The entries follow. Please return all of them exactly.

*****

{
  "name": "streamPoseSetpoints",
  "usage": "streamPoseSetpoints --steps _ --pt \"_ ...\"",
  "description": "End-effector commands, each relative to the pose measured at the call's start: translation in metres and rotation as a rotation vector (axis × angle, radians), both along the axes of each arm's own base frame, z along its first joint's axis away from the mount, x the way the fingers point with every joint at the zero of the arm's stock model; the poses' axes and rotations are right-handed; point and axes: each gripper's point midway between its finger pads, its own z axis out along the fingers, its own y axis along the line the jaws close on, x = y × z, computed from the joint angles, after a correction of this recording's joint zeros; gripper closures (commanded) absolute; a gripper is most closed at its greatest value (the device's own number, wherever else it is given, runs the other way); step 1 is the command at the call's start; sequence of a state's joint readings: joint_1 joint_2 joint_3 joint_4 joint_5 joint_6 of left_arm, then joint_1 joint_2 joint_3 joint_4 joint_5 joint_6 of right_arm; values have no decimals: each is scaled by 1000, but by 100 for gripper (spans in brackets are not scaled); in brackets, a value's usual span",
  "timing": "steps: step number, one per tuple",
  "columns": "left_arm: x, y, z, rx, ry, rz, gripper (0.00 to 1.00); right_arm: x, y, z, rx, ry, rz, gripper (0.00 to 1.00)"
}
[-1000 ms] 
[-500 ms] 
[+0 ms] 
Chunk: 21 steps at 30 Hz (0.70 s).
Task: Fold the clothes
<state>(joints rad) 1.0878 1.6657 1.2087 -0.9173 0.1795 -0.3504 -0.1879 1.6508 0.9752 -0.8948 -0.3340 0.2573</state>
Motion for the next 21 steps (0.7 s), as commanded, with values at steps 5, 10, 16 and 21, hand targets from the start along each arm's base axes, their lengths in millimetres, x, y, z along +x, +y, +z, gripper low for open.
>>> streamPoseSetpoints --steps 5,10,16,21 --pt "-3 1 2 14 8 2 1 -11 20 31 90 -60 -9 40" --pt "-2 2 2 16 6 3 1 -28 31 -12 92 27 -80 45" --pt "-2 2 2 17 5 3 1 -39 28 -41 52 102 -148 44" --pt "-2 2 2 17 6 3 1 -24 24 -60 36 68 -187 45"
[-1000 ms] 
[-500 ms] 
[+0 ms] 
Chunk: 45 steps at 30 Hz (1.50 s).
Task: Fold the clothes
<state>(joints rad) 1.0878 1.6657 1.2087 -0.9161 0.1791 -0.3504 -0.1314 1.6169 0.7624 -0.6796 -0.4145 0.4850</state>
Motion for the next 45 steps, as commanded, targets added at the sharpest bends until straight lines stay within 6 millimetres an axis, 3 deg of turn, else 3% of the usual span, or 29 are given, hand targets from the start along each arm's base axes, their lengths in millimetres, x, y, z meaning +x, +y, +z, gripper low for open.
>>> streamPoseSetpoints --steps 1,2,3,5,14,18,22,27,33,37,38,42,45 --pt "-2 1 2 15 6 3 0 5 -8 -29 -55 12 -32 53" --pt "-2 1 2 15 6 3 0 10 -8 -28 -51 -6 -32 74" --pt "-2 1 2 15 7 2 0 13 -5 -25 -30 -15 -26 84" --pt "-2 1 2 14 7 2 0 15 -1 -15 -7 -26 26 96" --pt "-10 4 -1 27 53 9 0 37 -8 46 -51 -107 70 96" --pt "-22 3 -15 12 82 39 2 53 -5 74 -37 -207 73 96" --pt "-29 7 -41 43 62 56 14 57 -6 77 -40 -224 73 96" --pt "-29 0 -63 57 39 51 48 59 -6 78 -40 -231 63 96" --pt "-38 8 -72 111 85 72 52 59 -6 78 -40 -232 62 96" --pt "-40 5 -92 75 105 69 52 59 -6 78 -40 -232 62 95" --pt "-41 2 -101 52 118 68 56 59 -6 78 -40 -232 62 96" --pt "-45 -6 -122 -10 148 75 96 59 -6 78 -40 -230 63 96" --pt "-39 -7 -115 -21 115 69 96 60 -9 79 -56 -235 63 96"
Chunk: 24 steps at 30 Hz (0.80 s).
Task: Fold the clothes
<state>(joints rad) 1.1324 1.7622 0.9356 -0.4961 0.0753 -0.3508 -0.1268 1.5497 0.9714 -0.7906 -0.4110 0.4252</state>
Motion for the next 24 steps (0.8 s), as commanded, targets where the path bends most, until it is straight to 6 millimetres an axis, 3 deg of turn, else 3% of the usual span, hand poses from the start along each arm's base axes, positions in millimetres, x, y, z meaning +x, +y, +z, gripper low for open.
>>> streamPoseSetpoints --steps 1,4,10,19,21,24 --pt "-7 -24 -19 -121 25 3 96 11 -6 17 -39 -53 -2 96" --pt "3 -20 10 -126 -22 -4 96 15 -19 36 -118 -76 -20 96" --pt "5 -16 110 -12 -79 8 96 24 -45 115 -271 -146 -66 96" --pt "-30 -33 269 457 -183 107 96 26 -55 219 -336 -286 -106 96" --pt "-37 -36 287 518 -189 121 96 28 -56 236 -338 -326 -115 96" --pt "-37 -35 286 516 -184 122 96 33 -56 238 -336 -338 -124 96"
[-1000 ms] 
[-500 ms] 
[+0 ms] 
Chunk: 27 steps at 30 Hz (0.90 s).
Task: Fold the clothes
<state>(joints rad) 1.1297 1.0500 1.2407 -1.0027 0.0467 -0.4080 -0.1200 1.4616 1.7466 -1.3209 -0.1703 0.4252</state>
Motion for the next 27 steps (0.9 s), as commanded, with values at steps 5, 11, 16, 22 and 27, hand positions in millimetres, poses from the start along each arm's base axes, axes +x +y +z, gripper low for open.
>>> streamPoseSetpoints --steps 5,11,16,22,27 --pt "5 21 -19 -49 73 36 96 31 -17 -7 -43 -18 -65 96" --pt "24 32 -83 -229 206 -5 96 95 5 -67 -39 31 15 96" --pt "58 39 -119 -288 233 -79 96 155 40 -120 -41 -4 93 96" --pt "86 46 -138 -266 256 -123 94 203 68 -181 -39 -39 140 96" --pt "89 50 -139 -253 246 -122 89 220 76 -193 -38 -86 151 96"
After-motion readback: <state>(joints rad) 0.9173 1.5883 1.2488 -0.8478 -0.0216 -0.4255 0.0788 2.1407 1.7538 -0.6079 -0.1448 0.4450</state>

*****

> _Solution_
{
  "name": "streamPoseSetpoints",
  "usage": "streamPoseSetpoints --steps _ --pt \"_ ...\"",
  "description": "End-effector commands, each relative to the pose measured at the call's start: translation in metres and rotation as a rotation vector (axis × angle, radians), both along the axes of each arm's own base frame, z along its first joint's axis away from the mount, x the way the fingers point with every joint at the zero of the arm's stock model; the poses' axes and rotations are right-handed; point and axes: each gripper's point midway between its finger pads, its own z axis out along the fingers, its own y axis along the line the jaws close on, x = y × z, computed from the joint angles, after a correction of this recording's joint zeros; gripper closures (commanded) absolute; a gripper is most closed at its greatest value (the device's own number, wherever else it is given, runs the other way); step 1 is the command at the call's start; sequence of a state's joint readings: joint_1 joint_2 joint_3 joint_4 joint_5 joint_6 of left_arm, then joint_1 joint_2 joint_3 joint_4 joint_5 joint_6 of right_arm; values have no decimals: each is scaled by 1000, but by 100 for gripper (spans in brackets are not scaled); in brackets, a value's usual span",
  "timing": "steps: step number, one per tuple",
  "columns": "left_arm: x, y, z, rx, ry, rz, gripper (0.00 to 1.00); right_arm: x, y, z, rx, ry, rz, gripper (0.00 to 1.00)"
}
[-1000 ms] 
[-500 ms] 
[+0 ms] 
Chunk: 21 steps at 30 Hz (0.70 s).
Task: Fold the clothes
<state>(joints rad) 1.0878 1.6657 1.2087 -0.9173 0.1795 -0.3504 -0.1879 1.6508 0.9752 -0.8948 -0.3340 0.2573</state>
Motion for the next 21 steps (0.7 s), as commanded, with values at steps 5, 10, 16 and 21, hand targets from the start along each arm's base axes, their lengths in millimetres, x, y, z along +x, +y, +z, gripper low for open.
>>> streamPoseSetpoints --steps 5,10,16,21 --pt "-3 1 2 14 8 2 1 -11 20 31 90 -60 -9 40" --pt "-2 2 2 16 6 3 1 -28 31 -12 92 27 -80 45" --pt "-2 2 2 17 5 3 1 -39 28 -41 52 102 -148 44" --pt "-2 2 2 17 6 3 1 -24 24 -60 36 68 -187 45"
[-1000 ms] 
[-500 ms] 
[+0 ms] 
Chunk: 45 steps at 30 Hz (1.50 s).
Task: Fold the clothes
<state>(joints rad) 1.0878 1.6657 1.2087 -0.9161 0.1791 -0.3504 -0.1314 1.6169 0.7624 -0.6796 -0.4145 0.4850</state>
Motion for the next 45 steps, as commanded, targets added at the sharpest bends until straight lines stay within 6 millimetres an axis, 3 deg of turn, else 3% of the usual span, or 29 are given, hand targets from the start along each arm's base axes, their lengths in millimetres, x, y, z meaning +x, +y, +z, gripper low for open.
>>> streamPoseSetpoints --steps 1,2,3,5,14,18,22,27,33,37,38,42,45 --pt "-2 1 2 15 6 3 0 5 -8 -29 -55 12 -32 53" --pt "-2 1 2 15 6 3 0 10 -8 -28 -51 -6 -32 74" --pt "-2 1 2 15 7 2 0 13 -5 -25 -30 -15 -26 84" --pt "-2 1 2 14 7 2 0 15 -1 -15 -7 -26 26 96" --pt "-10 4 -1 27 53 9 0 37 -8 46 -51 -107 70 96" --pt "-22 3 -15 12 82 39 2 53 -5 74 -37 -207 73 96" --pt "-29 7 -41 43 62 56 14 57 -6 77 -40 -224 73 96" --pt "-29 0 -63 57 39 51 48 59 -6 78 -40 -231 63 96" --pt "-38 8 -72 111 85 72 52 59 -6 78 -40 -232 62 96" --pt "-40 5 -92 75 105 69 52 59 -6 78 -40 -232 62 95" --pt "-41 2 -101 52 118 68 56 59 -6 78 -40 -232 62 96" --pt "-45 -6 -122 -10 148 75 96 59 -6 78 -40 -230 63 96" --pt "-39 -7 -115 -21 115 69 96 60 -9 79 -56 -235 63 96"
Chunk: 24 steps at 30 Hz (0.80 s).
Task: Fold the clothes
<state>(joints rad) 1.1324 1.7622 0.9356 -0.4961 0.0753 -0.3508 -0.1268 1.5497 0.9714 -0.7906 -0.4110 0.4252</state>
Motion for the next 24 steps (0.8 s), as commanded, targets where the path bends most, until it is straight to 6 millimetres an axis, 3 deg of turn, else 3% of the usual span, hand poses from the start along each arm's base axes, positions in millimetres, x, y, z meaning +x, +y, +z, gripper low for open.
>>> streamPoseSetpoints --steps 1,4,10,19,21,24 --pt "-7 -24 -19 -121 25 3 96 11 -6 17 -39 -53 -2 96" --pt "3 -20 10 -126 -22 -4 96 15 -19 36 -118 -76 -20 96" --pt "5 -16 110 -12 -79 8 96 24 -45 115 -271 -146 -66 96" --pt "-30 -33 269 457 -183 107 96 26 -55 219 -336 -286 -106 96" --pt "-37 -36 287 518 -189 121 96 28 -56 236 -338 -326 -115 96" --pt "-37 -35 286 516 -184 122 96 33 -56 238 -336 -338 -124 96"
[-1000 ms] 
[-500 ms] 
[+0 ms] 
Chunk: 27 steps at 30 Hz (0.90 s).
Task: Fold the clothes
<state>(joints rad) 1.1297 1.0500 1.2407 -1.0027 0.0467 -0.4080 -0.1200 1.4616 1.7466 -1.3209 -0.1703 0.4252</state>
Motion for the next 27 steps (0.9 s), as commanded, with values at steps 5, 11, 16, 22 and 27, hand positions in millimetres, poses from the start along each arm's base axes, axes +x +y +z, gripper low for open.
>>> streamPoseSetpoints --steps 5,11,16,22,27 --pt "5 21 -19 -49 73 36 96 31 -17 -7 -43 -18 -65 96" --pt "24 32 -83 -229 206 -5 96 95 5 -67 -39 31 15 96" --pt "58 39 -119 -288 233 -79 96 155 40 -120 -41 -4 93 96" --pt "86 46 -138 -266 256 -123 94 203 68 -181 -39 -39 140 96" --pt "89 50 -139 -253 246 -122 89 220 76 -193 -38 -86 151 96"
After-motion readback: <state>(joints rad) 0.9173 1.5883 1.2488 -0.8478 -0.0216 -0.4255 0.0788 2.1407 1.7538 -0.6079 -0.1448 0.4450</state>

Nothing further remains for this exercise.